26 Воровство было в те времена повальным явлением. Каждый старался украсть у другого. Богатые и сильные воровали на законном основании или так или иначе узаконивали свое воровство; бедняки воровали, невзирая на закон. Чтобы уберечь имущество от воров, приходилось нанимать сторожей, и много людей было занято тем, что стерегли чужое добро. Дом каждого более или менее зажиточного человека представлял собой своеобразное сочетание банковского сейфа, кладовой и крепости. В тех случаях, когда у наших детей проявляется желание завладеть чужой вещью, мы, очевидно, имеем дело с пережитком этой столь распространенной когда-то страсти к хищениям.
27 Рабочих сзывал на работу и провожал с работы пронзительный, режущий слух свист паровой машины.
28 Обязанности поверенных корпораций заключались в том, чтобы при помощи жульнических махинаций служить грабительским замыслам и планам своих хозяев. Сохранилось интересное свидетельство Теодора Рузвельта, в то время президента Соединенных Штатов. В 1905 г., на выпускных торжествах в Гарвардском университете, он сказал: «Ни для кого не секрет, что у большинства наших крупных предприятий имеются высокооплачиваемые юристы, чьи остроумные и смелые советы позволяют их богатым клиентам, будь то отдельные лица или корпорации, успешно обходить законы, принятые в интересах общества для упорядочения деятельности крупного капитала».
29 Яркий пример борьбы за существование, этого основного закона тогдашнего общества. Люди пожирали друг друга, как звери, мелкие хищники становились добычей крупных. В этой волчьей стае Джексон принадлежал, очевидно, к самым смирным и беззащитным.
30 Здесь стоит отметить энергичную грубоватость лексики, характерную для того времени волчьих нравов и повадок. Мы разумеем, конечно, не брань Смита, а слово «чертыхнулся» в устах Эвис Эвергард.
31 Намек на число голосов, поданных в США за социалистов на выборах 1910 г. Их неуклонный рост свидетельствовал о быстром укреплении революционных сил в Америке. В 1888 г. за социалистов в США было подано 2068 голосов; в 1902-м – 127 713; в 1904-м – 435 040; в 1908-м – 1 108 427 и, наконец, в 1910-м – 1 688 211.
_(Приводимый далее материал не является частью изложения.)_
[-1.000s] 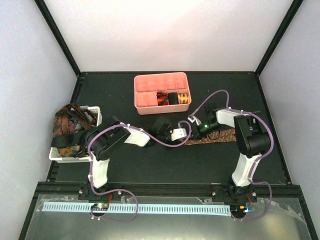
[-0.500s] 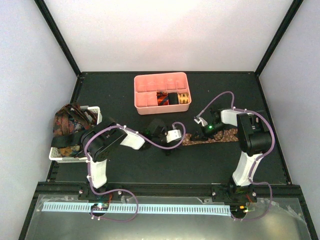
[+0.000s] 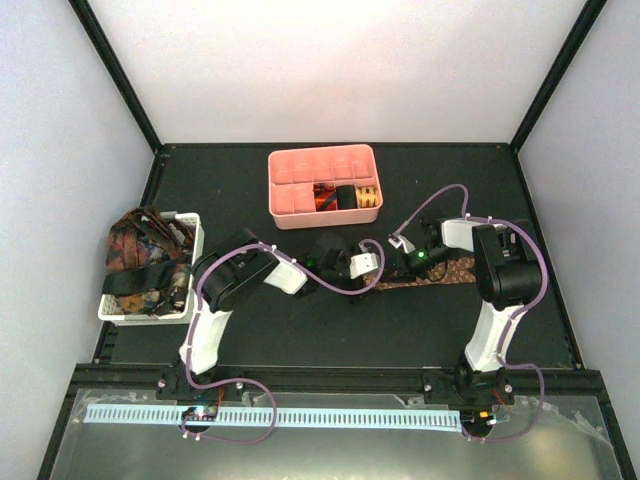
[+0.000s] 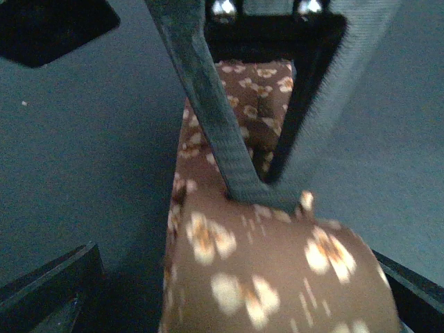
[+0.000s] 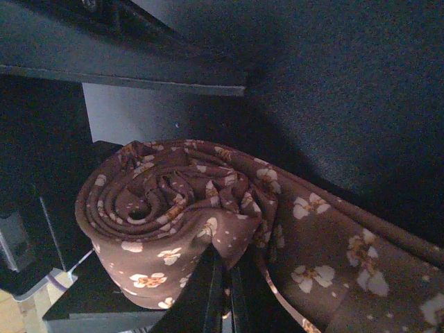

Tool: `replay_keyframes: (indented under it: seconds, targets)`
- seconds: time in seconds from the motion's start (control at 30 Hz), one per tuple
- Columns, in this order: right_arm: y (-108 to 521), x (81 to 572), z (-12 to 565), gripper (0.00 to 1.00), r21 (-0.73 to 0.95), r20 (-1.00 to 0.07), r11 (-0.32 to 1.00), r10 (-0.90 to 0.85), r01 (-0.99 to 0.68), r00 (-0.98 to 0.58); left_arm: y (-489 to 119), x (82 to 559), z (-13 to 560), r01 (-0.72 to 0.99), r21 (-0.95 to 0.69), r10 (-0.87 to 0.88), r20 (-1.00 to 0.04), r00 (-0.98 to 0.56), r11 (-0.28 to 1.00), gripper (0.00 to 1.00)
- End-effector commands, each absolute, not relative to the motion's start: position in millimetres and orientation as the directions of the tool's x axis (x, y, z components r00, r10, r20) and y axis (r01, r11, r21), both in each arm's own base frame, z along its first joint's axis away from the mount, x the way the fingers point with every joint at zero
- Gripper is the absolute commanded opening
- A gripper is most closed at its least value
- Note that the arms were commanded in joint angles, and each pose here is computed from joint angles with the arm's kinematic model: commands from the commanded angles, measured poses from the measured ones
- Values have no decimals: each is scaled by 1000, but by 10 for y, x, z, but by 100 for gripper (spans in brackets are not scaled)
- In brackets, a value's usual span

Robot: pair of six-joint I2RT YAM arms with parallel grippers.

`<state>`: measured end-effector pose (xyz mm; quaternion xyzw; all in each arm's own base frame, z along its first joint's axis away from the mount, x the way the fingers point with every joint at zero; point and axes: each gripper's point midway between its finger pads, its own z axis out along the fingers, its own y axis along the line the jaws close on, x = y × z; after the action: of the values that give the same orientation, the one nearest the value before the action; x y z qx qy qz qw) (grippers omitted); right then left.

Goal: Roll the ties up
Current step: Roll the tie at the center of the board.

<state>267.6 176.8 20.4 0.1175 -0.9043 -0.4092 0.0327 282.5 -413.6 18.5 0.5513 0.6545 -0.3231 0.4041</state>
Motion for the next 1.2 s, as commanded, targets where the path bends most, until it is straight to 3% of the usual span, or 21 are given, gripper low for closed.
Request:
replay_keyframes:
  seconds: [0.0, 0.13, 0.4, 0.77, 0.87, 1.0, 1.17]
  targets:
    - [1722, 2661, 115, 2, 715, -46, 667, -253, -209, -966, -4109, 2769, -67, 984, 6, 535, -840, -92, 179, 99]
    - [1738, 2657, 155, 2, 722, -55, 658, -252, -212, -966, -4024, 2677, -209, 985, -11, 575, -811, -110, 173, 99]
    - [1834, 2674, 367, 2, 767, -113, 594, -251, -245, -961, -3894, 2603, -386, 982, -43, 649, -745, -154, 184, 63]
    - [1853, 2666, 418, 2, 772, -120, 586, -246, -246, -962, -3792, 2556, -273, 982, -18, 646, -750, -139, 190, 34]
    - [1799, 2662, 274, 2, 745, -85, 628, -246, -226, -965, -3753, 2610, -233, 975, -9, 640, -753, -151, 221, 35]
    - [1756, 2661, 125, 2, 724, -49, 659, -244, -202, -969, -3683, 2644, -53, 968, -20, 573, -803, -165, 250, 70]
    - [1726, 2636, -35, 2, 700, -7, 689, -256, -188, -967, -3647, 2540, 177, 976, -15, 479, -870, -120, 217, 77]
32 В условиях волчьей борьбы за существование человек не был уверен в завтрашнем дне, как бы ни был богат сегодня. Опасение за участь семьи заставляло его прибегать к различным видам страхования. В наш разумный век подобные мероприятия кажутся до смешного примитивными, но в те времена страхованию придавали большое значение. Характерно, что фонды страховых обществ часто расхищались и растрачивались теми самыми лицами, которые были уполномочены ими ведать.
33 Задолго до рождения Эвис Эвергард Джон Стюарт Милль в своем очерке «О свободе» писал: «Повсюду, где налицо правящий класс, господствующая мораль в значительной мере определяется его классовыми интересами и чувством классового превосходства».